▶ **Task requirements**:
Answer with a number only, stating how many lines of the records hold the word "washing".

──────── Dataset content ────────

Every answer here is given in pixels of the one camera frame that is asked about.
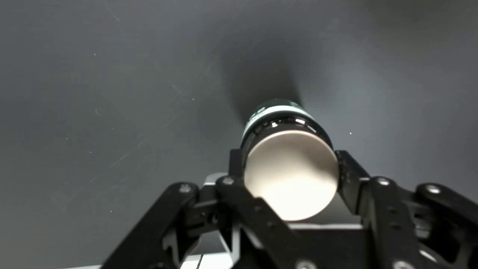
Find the dark glass bottle green label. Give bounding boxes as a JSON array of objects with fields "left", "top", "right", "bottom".
[{"left": 238, "top": 96, "right": 340, "bottom": 225}]

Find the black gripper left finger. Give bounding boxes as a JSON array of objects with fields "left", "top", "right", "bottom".
[{"left": 99, "top": 147, "right": 321, "bottom": 269}]

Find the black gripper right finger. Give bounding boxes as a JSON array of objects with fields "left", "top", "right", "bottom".
[{"left": 335, "top": 148, "right": 478, "bottom": 269}]

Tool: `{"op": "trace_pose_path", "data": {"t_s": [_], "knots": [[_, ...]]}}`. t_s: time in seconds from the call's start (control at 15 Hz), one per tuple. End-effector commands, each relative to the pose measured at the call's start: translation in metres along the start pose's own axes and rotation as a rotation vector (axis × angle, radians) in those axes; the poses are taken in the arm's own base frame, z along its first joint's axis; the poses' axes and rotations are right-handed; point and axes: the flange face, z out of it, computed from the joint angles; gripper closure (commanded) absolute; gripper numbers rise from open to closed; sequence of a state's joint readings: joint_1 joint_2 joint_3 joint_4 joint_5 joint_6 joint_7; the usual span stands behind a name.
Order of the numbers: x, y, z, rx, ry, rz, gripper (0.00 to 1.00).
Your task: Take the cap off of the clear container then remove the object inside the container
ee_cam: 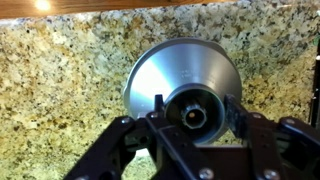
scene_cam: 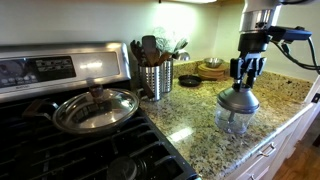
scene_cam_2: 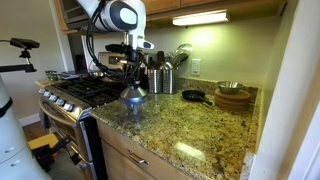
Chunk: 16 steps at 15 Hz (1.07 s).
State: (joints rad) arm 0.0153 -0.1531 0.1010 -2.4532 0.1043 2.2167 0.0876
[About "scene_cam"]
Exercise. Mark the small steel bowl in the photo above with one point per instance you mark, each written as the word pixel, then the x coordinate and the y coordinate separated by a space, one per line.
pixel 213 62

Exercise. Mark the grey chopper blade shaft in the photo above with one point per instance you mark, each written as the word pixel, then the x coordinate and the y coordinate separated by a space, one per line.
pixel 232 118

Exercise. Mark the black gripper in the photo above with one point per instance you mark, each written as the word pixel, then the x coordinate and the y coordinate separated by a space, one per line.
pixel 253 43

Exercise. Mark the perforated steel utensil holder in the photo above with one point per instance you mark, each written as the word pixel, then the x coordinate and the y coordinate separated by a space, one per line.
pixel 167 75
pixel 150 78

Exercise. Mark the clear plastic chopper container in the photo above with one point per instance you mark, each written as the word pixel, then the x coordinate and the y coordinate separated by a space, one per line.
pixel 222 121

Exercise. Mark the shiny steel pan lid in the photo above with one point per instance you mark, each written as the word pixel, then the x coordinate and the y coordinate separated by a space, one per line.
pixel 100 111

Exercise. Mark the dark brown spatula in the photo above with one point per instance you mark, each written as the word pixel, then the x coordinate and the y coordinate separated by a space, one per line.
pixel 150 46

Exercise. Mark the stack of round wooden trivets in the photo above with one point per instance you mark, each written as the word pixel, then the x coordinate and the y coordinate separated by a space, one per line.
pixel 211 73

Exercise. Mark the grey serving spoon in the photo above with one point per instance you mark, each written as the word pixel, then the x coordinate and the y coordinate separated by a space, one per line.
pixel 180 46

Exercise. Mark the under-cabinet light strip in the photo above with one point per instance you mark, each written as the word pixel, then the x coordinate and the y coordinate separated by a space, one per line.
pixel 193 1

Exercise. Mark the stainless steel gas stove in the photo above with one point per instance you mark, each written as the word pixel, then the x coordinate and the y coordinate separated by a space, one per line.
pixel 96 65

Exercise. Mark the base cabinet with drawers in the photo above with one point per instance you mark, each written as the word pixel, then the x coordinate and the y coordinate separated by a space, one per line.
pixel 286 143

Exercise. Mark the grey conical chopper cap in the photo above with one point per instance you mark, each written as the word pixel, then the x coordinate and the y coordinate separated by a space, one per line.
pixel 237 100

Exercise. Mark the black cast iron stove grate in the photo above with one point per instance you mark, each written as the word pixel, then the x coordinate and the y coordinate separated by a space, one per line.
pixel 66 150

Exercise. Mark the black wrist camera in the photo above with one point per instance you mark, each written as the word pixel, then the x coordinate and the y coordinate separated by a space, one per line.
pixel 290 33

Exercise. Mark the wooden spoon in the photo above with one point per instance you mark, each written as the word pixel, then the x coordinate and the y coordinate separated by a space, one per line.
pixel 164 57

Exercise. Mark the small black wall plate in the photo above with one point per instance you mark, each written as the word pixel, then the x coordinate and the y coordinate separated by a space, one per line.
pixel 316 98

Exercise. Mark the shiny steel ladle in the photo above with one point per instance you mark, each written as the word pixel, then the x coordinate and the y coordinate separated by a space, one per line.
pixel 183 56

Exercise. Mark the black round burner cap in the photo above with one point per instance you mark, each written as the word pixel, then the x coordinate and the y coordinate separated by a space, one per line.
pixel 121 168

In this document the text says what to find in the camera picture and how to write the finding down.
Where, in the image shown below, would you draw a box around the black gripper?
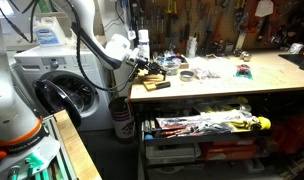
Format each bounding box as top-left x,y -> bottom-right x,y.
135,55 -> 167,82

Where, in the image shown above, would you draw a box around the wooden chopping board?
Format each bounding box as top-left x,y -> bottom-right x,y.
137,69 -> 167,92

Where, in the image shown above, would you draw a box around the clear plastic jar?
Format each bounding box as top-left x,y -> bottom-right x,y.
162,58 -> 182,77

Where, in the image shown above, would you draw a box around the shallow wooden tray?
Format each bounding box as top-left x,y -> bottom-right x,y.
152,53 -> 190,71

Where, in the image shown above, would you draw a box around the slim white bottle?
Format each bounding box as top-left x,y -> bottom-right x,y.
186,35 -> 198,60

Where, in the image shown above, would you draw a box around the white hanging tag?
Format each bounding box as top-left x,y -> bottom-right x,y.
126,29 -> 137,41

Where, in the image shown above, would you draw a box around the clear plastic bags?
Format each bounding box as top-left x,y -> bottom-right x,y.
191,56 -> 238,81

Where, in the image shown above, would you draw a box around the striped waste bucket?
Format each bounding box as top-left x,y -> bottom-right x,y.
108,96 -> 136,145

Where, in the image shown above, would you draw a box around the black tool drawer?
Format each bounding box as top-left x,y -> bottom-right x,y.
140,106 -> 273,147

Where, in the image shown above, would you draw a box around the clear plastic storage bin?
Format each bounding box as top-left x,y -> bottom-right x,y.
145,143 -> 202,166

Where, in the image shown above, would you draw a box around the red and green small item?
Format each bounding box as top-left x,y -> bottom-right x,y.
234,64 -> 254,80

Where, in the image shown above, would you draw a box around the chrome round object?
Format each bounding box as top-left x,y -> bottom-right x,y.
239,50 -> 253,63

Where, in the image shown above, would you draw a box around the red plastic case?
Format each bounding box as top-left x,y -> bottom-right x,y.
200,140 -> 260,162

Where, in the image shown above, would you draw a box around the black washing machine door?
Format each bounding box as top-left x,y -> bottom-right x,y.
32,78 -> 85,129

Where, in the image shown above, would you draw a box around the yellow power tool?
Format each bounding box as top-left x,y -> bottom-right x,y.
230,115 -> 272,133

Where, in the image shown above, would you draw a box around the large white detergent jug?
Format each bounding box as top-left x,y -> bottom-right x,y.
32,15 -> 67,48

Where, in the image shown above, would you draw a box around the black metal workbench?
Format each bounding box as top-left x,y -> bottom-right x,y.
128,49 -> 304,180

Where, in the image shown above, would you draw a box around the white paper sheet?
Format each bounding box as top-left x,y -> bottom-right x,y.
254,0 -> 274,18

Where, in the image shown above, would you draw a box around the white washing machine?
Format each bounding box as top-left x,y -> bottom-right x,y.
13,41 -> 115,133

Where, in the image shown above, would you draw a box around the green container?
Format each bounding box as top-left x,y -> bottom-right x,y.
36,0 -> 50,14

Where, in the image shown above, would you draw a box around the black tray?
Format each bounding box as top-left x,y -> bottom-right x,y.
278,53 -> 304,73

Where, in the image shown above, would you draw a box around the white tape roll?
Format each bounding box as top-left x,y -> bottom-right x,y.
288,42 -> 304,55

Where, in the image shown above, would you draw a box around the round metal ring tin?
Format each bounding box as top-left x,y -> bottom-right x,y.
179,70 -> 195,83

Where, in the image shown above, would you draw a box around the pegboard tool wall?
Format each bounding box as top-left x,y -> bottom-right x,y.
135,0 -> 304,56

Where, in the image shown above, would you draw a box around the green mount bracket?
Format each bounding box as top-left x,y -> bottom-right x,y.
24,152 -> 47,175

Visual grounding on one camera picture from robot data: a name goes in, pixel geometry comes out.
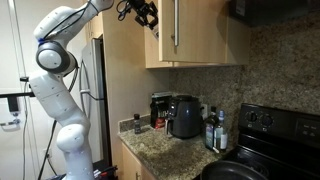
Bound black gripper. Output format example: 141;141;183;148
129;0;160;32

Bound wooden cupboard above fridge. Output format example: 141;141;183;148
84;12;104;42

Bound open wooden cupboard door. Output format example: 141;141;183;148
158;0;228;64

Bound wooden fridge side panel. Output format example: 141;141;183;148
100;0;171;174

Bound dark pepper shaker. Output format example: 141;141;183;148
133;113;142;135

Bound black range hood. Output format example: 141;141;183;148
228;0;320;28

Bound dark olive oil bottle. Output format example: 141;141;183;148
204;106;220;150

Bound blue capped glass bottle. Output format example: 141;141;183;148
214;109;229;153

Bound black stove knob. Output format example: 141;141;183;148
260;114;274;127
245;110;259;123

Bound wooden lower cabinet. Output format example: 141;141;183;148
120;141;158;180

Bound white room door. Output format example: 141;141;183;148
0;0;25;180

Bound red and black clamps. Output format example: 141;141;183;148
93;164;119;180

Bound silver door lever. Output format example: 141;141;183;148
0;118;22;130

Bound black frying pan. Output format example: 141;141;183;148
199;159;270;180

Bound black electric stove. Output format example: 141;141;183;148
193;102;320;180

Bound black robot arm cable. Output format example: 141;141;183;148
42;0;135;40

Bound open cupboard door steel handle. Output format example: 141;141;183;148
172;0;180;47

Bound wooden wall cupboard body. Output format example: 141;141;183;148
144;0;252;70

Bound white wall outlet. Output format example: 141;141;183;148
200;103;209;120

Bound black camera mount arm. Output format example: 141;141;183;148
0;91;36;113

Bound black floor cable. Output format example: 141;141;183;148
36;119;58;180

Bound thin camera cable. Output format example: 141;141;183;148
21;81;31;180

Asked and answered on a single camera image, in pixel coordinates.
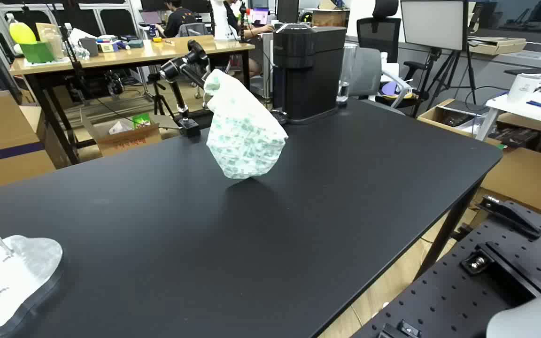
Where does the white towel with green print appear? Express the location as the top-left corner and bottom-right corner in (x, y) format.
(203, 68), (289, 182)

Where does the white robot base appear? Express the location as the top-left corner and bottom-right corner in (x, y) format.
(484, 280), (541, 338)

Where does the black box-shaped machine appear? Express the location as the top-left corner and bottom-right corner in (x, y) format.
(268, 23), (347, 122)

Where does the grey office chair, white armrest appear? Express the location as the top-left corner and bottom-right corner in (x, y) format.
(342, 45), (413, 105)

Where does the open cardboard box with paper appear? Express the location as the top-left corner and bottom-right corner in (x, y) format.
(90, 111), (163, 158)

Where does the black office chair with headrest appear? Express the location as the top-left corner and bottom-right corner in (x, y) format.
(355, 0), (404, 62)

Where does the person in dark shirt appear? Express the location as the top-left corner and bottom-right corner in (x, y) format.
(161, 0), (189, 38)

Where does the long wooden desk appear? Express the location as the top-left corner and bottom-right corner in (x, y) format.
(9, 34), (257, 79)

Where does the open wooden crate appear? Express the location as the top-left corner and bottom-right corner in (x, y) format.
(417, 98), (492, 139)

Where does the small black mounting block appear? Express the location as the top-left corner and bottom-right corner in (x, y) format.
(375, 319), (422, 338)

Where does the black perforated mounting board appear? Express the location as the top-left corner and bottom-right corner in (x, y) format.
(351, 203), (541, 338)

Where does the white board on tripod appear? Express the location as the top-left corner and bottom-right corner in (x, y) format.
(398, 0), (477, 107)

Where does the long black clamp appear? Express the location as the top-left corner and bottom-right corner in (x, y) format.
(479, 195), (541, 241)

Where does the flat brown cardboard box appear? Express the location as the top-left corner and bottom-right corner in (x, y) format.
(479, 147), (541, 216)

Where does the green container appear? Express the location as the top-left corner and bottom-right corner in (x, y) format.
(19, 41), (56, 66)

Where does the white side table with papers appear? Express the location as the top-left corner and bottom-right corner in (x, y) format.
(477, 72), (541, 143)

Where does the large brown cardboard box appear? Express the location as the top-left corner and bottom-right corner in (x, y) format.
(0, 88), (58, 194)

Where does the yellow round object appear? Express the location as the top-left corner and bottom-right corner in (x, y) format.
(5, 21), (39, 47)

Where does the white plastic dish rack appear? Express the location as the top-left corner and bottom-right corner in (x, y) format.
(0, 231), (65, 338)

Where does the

────────

▶ **Result of this exercise**:
2